American Sailor
Missionsninetynine won at first asking. Photo by Coady Photography.

In the span of an hour January 8 at Charles Town Races, a pair of West Virginia-bred three-year-olds prevailed in their respective debuts at different distances while displaying dramatically different tactics.

Nearing the midway portion of the Friday night card, Ishihara and Missonsninetynine both scored at first asking in maiden special weight events for state-bred three-year-olds.

Ishihara, a sophomore son of Creative Cause trained by Jeff Runco for owner-breeder Huntertown Farm LLC, bided his time through the early stages under Arnaldo Bocachica before getting up late to score by three parts of a length under confident handling in a two-turn event. Two races later Missionsninetynine and Gerald Almodovar darted to command between horses early en route to a five-length score in a one-turn dash for owner-breeder-trainer James W. Casey.

Ishihara went postward as the 3-5 favorite in a 6 1/2-furlong contest, and he lived up to that billing while being handled confidently in the lane despite a tepid advantage.

“We thought he would run a big race,” Runco said of Ishihara, named for the test that reveals the type and seriousness of color vision deficiencies in humans.

“I thought he was coming into his first race pretty good. He really has a little more speed than he showed the other night. He was a little slow from the gate, but he got right up toward the leaders down the backside. I thought Arnaldo rode him with a lot of confidence. Even in the lane he didn’t really get after him. We’ll see how good he is. We’ve got time to find another race and find out.”

Ishihara had worked three times in October at three furlongs each, then four times in November all at four furlongs. His first workout in December was a five-furlong move in 1:01.20, followed by a sharp half-mile move in 48.40, which was third best among 63 runners at the distance that morning.

In his debut last Friday, Ishihara got away in fourth, steadily advanced down the backside and through the far turn, surged to command and edged past Candy Invasion for nearly a length score in 1:29.02 for the seven panels.
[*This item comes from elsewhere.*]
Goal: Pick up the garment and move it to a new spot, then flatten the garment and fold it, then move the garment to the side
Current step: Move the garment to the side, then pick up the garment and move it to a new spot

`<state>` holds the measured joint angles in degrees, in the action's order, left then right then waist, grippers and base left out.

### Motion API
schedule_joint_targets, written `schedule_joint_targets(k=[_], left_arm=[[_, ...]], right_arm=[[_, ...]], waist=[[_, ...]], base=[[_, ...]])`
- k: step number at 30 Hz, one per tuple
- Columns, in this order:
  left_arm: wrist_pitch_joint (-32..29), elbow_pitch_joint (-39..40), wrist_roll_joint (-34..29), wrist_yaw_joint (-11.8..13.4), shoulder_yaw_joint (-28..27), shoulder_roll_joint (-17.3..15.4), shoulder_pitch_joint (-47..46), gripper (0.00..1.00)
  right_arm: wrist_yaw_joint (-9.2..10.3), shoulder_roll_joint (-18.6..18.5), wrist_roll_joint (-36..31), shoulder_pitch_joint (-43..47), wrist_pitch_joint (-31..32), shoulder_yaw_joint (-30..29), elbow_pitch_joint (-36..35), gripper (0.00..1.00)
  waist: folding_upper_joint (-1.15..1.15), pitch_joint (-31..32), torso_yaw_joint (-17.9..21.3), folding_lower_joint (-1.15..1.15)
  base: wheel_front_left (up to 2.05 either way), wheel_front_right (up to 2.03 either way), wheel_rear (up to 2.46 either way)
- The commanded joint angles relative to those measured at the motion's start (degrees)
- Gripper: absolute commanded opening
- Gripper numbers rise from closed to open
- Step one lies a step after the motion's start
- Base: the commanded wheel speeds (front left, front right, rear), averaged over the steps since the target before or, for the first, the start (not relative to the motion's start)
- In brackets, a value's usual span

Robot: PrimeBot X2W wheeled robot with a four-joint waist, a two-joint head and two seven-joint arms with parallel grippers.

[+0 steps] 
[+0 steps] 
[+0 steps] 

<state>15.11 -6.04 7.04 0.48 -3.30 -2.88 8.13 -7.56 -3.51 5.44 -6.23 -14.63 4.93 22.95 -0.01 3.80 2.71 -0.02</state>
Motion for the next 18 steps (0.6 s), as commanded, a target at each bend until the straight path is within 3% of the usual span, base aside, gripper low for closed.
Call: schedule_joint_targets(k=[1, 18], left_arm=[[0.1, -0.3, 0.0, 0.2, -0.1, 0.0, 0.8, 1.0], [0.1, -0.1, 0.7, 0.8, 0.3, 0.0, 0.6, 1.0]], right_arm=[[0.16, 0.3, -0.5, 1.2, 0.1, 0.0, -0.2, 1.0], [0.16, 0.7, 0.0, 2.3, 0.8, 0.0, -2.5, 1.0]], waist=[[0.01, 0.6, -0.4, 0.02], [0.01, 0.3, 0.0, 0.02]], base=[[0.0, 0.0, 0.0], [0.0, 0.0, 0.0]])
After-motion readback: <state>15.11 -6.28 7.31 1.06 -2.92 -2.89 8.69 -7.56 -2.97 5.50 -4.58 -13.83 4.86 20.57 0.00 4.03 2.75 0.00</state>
An hour later Missionsninetynine darted to a five-length victory as a moderately backed 4-1 shot in a one-turn, 4 ½-furlong contest. A sophomore son of Super Ninety Nine out of a Warrior’s Reward mare owned, bred and trained by James W. Casey, Missionsninetynine scored at first asking by getting clear in the lane to a five-length triumph over 7-5 favorite Entry Time.
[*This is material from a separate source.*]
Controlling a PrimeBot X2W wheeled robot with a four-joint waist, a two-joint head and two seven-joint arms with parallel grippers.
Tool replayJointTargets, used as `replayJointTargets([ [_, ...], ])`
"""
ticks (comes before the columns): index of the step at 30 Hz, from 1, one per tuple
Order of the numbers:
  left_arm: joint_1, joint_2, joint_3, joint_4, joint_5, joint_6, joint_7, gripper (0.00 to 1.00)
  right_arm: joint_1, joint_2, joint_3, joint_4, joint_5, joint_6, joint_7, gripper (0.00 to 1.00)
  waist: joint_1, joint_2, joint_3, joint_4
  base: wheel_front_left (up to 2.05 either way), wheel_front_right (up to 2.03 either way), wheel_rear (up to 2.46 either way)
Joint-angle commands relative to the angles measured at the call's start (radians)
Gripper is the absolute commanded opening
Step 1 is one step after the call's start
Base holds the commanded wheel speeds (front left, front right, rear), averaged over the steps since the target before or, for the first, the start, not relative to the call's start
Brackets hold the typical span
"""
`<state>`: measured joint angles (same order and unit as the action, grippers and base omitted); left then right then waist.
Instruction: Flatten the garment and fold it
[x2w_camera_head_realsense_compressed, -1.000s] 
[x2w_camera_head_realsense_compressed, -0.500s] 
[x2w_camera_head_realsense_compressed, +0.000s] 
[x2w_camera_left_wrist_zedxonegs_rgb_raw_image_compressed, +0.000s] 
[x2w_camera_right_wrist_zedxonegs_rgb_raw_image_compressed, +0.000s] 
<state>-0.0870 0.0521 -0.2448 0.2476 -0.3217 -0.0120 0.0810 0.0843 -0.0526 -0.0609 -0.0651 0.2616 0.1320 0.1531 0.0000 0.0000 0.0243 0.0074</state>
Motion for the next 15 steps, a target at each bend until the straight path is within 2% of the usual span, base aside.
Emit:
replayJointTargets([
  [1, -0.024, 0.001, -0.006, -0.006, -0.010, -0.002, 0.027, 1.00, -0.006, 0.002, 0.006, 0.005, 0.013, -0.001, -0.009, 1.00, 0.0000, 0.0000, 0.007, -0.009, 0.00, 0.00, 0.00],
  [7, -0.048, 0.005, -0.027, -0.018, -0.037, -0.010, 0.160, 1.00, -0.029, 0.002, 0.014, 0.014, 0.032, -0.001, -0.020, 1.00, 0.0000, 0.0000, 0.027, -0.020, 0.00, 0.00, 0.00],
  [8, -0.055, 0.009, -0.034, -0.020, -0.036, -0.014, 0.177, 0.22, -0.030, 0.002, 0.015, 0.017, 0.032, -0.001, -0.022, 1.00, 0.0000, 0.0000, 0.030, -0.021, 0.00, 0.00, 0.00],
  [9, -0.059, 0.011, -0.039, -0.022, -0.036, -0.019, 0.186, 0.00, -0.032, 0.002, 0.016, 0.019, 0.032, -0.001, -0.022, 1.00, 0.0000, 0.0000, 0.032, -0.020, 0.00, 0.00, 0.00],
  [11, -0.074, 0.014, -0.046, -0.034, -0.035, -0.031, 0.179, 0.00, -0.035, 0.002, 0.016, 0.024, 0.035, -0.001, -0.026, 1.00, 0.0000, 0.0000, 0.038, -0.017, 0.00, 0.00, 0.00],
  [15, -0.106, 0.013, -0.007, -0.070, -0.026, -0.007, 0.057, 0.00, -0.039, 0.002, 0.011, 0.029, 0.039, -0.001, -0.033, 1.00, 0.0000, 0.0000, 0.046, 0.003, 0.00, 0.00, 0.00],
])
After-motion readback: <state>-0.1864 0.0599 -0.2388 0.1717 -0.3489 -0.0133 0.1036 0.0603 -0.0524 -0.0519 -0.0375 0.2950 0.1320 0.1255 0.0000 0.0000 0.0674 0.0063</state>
Missionsninetynine covered the 4 1/2-furlongs in 53.05.

“I thought he looked pretty good,” Casey said. “Once he made the front down the backside, he was going pretty good. Then turning for home, he just seemed to be moving easily.”
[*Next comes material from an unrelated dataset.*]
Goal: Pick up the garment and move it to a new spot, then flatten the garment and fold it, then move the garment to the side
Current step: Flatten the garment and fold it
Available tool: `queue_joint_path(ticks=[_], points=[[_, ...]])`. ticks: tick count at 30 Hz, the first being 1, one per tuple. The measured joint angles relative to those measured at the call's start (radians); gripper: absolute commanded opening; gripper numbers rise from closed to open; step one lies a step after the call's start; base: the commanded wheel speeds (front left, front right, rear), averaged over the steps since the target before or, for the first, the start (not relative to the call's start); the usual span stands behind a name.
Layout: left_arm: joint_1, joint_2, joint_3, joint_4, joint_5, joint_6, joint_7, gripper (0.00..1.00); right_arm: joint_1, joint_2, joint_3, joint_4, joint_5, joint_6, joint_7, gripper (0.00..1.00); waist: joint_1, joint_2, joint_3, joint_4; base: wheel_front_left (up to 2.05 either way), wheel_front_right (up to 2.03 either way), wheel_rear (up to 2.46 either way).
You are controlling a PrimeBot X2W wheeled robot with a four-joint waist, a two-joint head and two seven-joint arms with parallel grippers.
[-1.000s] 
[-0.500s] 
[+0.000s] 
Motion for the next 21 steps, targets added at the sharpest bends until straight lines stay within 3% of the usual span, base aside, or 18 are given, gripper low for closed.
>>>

On paper, Missionsninetynine had come into his debut following a series of modest workouts, five in the six weeks prior to the race. He had two three-furlong drills in November and headed into his debut off a trio of half-mile works, the fastest of which went in 48 2/5 seconds December 11; that was the second-fastest of 17 at the distance.

ISHIHARA - 01-08-21 - R05 - CT (1)
Ishihara won at first asking. Photo by Coady Photography.

“I thought he had displayed some ability in his workouts, but you never really know until they run,” Casey explained. “They always look better when they make the front and get to the rail early rather than taking back and having to pass other horses. You just have to have luck in this business.”

Missionsninetynine proved to be even better under the lights in his debut last Friday night and gave Casey another reason to be optimistic about his future. Casey, who continues into his 80s to play a major role in the state’s Thoroughbred industry, stands four stallions at his Taylor Mountain Farm, including the popular newcomer Juba, who has seen the most mares of any stallion in the state, according to the Jockey Club’s report of mares bred.

“I’ve had a couple of first-time winners in the last month,” Casey said. “I didn’t have as many two-year-olds last year as I did in recent years. But I think the [statewide] foal crop is going to go back up next year. I think it was only at 250 last year. But there should be a few more next year and the year after that.”